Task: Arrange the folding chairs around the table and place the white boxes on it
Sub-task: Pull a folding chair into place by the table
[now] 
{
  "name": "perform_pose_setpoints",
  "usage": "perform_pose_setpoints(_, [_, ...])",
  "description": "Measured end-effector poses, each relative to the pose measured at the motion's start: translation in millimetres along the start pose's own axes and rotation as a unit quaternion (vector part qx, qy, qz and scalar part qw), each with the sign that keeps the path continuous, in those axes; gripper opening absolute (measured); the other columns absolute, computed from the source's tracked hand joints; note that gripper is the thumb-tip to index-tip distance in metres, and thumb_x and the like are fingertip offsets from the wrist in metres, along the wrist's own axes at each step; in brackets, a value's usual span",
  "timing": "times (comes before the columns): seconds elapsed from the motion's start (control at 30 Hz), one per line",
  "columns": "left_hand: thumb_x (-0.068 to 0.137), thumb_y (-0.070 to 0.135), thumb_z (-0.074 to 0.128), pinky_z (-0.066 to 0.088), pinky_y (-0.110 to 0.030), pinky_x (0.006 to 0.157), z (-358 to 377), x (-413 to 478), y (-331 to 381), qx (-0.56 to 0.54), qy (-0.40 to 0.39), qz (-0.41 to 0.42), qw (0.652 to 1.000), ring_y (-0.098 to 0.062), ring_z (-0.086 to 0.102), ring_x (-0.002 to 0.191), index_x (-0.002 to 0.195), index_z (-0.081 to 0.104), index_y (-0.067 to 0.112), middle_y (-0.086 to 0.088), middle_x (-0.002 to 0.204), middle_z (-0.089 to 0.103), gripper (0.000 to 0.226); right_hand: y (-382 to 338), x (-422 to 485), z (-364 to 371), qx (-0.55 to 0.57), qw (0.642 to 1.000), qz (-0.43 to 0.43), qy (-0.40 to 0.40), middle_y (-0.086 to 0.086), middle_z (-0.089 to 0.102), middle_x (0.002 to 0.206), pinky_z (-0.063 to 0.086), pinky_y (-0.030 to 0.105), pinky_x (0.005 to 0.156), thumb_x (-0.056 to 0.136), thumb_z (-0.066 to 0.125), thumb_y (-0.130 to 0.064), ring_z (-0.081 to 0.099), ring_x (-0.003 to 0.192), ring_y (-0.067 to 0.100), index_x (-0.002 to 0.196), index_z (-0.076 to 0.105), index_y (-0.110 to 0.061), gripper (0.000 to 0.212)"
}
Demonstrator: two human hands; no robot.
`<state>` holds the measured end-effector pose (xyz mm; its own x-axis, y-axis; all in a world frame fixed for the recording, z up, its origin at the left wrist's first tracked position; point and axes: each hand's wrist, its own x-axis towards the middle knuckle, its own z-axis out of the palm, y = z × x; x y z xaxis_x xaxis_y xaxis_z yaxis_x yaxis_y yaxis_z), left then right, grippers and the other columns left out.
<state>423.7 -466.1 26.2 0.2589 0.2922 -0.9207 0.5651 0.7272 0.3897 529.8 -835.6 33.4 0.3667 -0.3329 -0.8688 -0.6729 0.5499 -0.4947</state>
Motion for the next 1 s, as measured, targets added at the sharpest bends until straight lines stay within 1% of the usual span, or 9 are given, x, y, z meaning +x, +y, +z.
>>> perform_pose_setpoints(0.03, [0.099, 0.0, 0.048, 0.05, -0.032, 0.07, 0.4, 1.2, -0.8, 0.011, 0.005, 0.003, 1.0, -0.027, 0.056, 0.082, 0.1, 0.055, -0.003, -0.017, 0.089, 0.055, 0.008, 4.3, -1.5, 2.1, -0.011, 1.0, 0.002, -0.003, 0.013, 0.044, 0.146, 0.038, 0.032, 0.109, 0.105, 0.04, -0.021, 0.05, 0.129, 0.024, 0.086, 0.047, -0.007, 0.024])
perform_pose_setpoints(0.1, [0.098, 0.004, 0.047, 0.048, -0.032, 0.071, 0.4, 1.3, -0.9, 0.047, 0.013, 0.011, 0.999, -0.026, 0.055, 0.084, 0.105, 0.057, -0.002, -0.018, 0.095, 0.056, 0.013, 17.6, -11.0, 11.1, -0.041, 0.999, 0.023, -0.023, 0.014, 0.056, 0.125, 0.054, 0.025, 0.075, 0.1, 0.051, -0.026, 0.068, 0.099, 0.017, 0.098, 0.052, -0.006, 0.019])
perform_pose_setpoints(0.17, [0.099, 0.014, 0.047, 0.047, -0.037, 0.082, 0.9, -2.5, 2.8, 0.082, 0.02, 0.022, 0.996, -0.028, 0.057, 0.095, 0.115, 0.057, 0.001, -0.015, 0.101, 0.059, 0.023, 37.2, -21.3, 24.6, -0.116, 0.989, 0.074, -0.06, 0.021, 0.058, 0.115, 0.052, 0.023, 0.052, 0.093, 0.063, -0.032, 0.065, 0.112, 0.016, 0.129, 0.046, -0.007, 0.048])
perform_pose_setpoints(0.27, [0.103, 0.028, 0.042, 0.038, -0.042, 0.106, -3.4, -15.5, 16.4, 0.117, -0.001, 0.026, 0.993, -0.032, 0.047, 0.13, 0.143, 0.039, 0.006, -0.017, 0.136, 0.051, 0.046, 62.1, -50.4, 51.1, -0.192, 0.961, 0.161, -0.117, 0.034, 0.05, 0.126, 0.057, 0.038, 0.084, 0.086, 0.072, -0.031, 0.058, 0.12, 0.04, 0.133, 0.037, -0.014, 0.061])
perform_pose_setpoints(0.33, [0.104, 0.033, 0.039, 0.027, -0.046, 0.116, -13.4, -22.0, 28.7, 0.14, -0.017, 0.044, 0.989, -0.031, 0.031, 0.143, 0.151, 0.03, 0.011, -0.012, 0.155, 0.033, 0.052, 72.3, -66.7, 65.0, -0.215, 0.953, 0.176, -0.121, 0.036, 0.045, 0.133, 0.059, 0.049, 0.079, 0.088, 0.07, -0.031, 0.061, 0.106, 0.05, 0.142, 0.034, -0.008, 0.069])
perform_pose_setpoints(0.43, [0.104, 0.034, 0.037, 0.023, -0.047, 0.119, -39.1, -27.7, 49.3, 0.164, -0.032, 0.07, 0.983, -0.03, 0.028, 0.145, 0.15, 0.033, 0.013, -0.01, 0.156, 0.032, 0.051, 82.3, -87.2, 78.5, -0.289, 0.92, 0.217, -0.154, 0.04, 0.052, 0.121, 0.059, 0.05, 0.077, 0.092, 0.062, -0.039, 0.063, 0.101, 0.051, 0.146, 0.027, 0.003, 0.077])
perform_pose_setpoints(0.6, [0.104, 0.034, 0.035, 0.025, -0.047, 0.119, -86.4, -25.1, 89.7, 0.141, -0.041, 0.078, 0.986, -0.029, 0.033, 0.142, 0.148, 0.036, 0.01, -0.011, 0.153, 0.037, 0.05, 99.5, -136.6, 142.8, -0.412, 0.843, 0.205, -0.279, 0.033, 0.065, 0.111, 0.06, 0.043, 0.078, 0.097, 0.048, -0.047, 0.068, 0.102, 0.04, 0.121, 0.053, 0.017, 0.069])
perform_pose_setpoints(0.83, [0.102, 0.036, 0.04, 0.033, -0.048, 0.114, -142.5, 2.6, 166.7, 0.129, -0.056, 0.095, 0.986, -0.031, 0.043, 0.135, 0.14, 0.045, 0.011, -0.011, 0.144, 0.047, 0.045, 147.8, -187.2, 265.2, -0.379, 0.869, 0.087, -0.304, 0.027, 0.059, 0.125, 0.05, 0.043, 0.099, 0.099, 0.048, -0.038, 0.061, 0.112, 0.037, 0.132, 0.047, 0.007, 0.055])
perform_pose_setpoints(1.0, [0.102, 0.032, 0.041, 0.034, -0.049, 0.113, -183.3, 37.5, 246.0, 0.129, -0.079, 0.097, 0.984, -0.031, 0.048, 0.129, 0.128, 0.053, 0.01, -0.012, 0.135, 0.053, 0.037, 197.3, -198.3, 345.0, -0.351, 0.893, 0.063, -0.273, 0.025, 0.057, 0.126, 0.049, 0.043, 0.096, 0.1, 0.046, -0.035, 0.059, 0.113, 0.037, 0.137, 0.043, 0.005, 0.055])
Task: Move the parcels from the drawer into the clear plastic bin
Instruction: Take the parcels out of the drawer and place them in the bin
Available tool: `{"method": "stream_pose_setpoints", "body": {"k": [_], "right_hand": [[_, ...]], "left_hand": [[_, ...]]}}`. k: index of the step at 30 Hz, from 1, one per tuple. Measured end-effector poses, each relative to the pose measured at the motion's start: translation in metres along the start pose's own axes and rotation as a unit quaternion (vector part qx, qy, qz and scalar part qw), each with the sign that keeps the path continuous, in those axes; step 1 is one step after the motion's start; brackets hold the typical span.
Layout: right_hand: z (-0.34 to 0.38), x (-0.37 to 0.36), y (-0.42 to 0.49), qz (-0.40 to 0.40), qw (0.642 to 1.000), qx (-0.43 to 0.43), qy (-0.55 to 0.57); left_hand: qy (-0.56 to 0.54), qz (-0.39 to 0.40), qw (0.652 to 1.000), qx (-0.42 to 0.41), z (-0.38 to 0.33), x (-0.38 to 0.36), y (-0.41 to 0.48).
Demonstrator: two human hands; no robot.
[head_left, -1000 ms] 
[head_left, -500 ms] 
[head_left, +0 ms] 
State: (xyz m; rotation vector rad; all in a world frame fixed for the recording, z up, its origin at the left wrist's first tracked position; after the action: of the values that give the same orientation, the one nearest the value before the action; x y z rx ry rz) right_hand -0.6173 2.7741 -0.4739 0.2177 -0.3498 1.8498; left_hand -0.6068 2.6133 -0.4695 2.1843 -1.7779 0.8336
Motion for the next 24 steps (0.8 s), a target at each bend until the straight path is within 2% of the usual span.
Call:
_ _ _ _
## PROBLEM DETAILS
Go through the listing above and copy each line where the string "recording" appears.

## OUTPUT OF THE TASK
`<state>` holds the measured end-effector pose (xyz mm; its own x-axis, y-axis; all in a world frame fixed for the recording, z up, its origin at the left wrist's first tracked position; point and axes: each hand's wrist, its own x-axis towards the middle knuckle, its own z-axis out of the palm, y = z × x; x y z xaxis_x xaxis_y xaxis_z yaxis_x yaxis_y yaxis_z), left then right, grippers and the other columns left out.
State: (xyz m; rotation vector rad; all in a world frame fixed for the recording, z up, its origin at the left wrist's first tracked position; after the action: of the values that give the same orientation, the one nearest the value before the action; x y z rx ry rz) right_hand -0.6173 2.7741 -0.4739 0.2177 -0.3498 1.8498; left_hand -0.6068 2.6133 -0.4695 2.1843 -1.7779 0.8336

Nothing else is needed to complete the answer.